May 27, 2012 02:09
I doubt anyone I know really reads this anymore. Thats probably a good thing.
I just feel right now that I need to write some things down, and facebook is way too public for this.
I feel like I'm just getting right to the heart of why Marvel!Loki triggers so many intense Feels with me.
I honestly couldn't put my finger on it, but there was something more than just the connection to Actual Loki, something about his character that seemed to be right under my skin.
He's grown up trying to fit into this role that he wasn't born for, not knowing why he was so different from those around him. Feeling disconnected, empty and unworthy. Then he finds out that he isn't what he thought he was, that his entire existence was a lie.
Disgust and disgrace at whats lurking under his skin, at the true nature of where he comes from. What he is.

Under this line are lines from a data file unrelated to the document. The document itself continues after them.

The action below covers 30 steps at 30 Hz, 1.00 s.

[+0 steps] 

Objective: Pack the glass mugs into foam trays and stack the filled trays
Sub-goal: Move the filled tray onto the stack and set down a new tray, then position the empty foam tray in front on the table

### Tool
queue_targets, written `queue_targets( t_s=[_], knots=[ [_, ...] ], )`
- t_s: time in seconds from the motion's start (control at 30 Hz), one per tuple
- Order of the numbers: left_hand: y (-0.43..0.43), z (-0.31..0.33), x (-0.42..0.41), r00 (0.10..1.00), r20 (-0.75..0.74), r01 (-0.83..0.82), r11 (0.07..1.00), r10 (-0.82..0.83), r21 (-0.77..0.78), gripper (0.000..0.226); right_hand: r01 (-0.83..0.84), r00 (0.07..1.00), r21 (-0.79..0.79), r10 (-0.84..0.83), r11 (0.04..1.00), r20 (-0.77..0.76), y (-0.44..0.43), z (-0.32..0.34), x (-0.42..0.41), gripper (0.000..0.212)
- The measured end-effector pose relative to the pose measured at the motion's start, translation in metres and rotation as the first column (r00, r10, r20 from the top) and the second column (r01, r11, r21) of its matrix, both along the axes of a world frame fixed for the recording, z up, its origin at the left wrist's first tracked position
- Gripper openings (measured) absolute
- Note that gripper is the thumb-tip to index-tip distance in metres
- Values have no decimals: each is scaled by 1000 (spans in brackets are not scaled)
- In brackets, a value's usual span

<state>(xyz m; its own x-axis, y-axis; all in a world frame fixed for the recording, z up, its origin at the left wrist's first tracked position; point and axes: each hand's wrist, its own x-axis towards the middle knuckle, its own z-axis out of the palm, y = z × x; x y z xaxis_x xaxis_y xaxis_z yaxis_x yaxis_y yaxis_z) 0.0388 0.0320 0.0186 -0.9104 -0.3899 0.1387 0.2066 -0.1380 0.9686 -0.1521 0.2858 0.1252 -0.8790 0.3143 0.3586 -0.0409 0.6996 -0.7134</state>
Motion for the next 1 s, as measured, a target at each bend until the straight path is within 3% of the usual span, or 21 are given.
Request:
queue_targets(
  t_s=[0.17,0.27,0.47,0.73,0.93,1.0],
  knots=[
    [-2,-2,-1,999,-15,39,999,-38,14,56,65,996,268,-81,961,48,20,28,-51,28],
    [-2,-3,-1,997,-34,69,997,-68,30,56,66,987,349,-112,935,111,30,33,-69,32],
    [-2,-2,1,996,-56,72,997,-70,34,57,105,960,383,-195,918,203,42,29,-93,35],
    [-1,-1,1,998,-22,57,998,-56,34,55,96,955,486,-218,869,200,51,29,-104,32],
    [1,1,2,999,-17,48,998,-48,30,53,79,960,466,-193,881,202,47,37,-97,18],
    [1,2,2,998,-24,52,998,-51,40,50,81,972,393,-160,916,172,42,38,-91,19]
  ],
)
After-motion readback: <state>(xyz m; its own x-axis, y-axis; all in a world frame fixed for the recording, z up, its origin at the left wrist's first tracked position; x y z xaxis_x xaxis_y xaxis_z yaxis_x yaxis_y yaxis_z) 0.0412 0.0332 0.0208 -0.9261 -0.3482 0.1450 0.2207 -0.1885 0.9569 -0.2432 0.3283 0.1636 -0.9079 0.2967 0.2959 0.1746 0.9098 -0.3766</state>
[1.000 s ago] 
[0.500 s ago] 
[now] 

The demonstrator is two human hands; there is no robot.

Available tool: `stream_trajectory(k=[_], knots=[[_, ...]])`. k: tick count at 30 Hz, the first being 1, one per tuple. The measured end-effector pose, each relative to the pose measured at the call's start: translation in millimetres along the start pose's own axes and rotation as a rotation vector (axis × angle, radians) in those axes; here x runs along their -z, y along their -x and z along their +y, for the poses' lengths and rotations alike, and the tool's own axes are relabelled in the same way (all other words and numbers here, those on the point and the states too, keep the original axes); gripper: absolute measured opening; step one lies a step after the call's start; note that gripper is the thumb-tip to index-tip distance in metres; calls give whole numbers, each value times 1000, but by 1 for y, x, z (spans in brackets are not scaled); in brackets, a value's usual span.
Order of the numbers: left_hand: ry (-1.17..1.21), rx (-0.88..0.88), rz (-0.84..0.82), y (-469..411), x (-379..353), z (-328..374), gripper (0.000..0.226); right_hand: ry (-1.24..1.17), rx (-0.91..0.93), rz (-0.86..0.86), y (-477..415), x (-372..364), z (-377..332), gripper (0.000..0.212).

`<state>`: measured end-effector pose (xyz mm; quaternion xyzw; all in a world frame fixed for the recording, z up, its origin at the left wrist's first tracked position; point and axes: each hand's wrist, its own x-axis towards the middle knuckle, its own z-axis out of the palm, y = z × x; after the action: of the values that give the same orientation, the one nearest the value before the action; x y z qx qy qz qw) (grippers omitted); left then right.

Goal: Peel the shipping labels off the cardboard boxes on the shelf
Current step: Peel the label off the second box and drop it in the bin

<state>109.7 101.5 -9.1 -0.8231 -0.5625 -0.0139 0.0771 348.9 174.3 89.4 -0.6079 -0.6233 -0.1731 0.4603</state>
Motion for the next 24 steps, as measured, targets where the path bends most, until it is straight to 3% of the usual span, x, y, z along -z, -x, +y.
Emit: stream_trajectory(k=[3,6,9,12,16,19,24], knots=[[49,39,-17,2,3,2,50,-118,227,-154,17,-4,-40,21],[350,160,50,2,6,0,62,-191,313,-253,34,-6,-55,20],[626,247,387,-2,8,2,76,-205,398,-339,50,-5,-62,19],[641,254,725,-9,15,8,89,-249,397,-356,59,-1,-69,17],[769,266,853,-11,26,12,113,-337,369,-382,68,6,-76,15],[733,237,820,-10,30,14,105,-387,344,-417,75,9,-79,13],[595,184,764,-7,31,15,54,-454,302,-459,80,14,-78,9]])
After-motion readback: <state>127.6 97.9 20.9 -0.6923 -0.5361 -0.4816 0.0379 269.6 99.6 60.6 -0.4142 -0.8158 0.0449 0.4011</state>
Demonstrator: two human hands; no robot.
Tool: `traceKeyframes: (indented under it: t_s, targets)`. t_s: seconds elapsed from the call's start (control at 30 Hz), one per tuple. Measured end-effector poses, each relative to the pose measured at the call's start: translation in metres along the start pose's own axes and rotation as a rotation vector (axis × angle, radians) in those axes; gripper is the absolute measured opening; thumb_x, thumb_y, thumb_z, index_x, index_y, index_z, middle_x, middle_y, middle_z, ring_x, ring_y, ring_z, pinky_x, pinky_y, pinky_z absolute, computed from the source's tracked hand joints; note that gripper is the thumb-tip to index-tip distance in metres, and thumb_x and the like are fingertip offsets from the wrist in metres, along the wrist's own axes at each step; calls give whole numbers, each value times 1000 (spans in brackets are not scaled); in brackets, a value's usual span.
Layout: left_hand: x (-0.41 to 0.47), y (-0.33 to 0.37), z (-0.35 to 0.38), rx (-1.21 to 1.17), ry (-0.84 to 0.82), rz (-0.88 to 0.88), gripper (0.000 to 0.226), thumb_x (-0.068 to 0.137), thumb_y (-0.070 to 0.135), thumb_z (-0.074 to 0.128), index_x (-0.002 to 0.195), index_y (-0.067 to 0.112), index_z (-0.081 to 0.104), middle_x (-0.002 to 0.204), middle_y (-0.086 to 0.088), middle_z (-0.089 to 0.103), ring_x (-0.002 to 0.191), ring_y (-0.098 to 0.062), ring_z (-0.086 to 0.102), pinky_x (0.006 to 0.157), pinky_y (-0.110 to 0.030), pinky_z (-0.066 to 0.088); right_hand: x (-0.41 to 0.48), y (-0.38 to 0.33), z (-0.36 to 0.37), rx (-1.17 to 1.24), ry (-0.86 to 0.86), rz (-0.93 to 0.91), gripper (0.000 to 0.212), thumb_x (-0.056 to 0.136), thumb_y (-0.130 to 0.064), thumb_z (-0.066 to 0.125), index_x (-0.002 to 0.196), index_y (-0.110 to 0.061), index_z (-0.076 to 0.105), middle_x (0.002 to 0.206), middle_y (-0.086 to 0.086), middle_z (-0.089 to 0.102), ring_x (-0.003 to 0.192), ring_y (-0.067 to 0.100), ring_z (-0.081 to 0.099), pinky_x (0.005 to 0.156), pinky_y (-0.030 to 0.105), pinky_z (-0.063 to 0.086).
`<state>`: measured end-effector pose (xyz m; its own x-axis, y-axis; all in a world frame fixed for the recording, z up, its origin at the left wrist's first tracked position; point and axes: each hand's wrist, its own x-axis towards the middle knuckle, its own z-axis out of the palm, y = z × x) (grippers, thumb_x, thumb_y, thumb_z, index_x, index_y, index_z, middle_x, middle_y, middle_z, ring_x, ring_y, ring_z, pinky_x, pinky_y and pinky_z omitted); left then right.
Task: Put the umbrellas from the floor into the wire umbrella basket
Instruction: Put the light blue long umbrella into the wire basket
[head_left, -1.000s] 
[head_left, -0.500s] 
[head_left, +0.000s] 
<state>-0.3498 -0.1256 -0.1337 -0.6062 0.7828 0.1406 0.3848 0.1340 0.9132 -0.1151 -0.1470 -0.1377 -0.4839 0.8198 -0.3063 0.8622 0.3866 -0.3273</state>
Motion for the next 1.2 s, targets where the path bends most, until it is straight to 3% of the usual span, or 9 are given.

I'm not articulating this very well.. My thoughts are jumbled and fractured as usual. But his story reminds me of what it felt like to live with my body before I transitioned, and the darker moments that I still go through. Feeling empty, putting barriers between my mind and the rest of the world, hating the wretched thing that I knew I was despite how many layers of man-coloured wallpaper I plastered my cracks over with.
I talk as though it's all about gender, though, but I feel like it goes even deeper. Into something sick and disgusting thats clinging onto my soul. The part of me thats always hated myself without needing a reason to. Conjuring reasons almost as an excuse.
He turned his hatred outward, before it could consume him. I've never had that much self-preservation.
I honestly don't know whats brought this mood on in me, tonight. The piece of fanfiction I read does seem to have been a catalyst, of sorts. But I could feel this building. Whether it really is my T cycle that kicks off this depression, or if I bring it on myself, I don't know.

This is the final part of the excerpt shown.